## Exercise details
In the records that follow, find each line with the word "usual" and copy it.
======== Task input ========
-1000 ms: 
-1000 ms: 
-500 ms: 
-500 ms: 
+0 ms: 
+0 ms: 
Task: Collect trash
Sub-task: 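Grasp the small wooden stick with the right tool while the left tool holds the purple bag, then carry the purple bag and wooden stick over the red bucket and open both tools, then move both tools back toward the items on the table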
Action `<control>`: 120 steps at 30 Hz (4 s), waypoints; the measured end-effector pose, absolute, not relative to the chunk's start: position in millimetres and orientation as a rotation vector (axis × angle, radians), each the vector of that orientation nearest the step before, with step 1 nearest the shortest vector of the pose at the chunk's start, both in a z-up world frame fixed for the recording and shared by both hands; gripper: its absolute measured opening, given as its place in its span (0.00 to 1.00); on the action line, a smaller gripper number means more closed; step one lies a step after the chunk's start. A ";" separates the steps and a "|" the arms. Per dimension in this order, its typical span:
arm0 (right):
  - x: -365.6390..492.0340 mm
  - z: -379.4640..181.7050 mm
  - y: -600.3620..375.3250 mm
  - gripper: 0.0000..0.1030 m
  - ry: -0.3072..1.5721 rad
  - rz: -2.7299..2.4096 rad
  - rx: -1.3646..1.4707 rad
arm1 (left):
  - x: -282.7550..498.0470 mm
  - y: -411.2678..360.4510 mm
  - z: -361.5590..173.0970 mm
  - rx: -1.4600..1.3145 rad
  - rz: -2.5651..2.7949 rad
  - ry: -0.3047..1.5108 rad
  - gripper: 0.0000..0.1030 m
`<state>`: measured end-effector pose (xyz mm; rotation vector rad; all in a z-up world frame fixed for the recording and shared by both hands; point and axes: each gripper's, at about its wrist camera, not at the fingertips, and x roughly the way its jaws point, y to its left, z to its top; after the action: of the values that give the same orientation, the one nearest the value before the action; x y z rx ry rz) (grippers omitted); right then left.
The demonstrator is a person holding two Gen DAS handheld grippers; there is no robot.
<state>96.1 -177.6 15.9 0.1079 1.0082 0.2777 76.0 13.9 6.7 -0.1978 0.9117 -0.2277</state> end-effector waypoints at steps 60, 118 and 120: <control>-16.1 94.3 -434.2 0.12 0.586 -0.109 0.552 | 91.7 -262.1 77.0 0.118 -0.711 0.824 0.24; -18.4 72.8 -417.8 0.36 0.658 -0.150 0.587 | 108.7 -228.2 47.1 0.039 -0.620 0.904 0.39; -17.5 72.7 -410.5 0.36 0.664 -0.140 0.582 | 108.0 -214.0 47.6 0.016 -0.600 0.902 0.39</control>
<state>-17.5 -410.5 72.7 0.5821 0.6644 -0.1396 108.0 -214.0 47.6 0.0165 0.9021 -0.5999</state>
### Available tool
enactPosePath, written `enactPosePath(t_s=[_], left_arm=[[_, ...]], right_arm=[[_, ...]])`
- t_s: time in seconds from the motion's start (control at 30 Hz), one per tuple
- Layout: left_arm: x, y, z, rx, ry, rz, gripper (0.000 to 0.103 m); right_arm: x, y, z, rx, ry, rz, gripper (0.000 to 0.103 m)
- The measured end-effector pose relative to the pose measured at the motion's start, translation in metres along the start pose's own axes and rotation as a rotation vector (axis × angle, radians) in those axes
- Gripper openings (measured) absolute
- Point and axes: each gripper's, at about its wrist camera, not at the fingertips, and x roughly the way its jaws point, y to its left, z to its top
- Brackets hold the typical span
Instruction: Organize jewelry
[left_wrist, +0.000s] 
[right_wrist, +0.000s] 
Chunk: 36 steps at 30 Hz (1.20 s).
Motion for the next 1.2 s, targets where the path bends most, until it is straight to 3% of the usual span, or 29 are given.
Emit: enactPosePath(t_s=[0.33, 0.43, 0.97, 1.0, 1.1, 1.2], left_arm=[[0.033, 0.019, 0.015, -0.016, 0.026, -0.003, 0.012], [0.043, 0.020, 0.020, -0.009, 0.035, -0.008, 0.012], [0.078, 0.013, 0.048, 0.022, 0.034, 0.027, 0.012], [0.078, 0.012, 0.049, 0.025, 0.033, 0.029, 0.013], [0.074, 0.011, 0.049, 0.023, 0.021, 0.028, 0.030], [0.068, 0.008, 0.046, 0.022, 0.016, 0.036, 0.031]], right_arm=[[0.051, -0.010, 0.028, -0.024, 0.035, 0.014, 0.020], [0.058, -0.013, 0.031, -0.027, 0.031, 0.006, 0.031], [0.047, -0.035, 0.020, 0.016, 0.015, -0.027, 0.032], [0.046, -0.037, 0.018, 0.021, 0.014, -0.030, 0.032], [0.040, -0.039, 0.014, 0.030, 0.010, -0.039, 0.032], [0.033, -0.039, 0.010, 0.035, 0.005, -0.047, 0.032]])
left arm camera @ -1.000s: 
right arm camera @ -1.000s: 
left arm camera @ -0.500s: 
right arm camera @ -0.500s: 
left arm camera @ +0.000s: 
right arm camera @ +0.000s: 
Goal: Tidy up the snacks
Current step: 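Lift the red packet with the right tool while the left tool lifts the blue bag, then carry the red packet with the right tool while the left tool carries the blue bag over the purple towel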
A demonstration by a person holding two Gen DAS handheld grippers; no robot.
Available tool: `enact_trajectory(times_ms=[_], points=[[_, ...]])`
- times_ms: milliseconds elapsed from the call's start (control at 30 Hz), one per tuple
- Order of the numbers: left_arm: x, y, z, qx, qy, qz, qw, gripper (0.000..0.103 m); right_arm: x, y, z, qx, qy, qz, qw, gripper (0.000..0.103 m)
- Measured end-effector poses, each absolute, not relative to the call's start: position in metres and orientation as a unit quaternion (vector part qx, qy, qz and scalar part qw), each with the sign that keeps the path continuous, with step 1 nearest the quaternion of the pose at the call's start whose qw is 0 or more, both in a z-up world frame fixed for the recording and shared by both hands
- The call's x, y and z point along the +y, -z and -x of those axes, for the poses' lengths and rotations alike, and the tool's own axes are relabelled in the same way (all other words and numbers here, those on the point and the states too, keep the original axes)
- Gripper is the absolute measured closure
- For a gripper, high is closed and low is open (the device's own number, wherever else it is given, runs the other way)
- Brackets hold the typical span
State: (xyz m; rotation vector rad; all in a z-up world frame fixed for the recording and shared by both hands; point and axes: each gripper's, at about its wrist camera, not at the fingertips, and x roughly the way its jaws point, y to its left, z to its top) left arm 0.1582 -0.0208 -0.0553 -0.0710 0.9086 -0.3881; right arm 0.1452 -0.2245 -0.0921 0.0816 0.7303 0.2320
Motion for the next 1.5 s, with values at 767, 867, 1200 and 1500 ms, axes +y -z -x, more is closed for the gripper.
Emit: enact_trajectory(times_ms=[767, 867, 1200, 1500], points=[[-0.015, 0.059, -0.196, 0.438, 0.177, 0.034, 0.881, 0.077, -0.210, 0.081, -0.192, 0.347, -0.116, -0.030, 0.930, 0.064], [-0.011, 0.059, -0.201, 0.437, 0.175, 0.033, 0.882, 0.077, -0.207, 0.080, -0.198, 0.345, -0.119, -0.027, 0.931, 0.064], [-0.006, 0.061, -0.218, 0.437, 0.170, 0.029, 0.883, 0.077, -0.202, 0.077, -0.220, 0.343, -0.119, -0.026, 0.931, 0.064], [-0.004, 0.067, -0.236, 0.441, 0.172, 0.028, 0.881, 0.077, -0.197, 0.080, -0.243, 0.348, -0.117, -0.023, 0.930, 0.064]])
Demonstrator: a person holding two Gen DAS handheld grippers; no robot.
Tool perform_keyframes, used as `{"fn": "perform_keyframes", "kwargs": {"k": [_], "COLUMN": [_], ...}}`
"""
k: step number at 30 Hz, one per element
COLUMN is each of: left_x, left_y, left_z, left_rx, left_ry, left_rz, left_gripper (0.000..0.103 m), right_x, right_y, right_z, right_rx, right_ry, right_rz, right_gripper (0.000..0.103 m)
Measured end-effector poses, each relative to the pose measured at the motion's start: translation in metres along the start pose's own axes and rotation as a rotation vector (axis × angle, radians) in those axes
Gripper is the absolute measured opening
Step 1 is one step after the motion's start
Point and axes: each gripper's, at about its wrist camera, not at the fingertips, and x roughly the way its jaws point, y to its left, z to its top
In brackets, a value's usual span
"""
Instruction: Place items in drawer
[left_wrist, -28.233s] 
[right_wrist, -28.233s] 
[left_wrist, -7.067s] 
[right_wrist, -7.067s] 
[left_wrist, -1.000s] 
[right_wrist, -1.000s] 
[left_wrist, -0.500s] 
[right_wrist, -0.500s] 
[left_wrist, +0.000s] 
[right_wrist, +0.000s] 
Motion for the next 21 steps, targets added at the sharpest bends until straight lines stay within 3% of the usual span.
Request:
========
## Final answer
Motion for the next 1.2 s, targets where the path bends most, until it is straight to 3% of the usual span, or 29 are given.
In brackets, a value's usual span
Motion for the next 21 steps, targets added at the sharpest bends until straight lines stay within 3% of the usual span.

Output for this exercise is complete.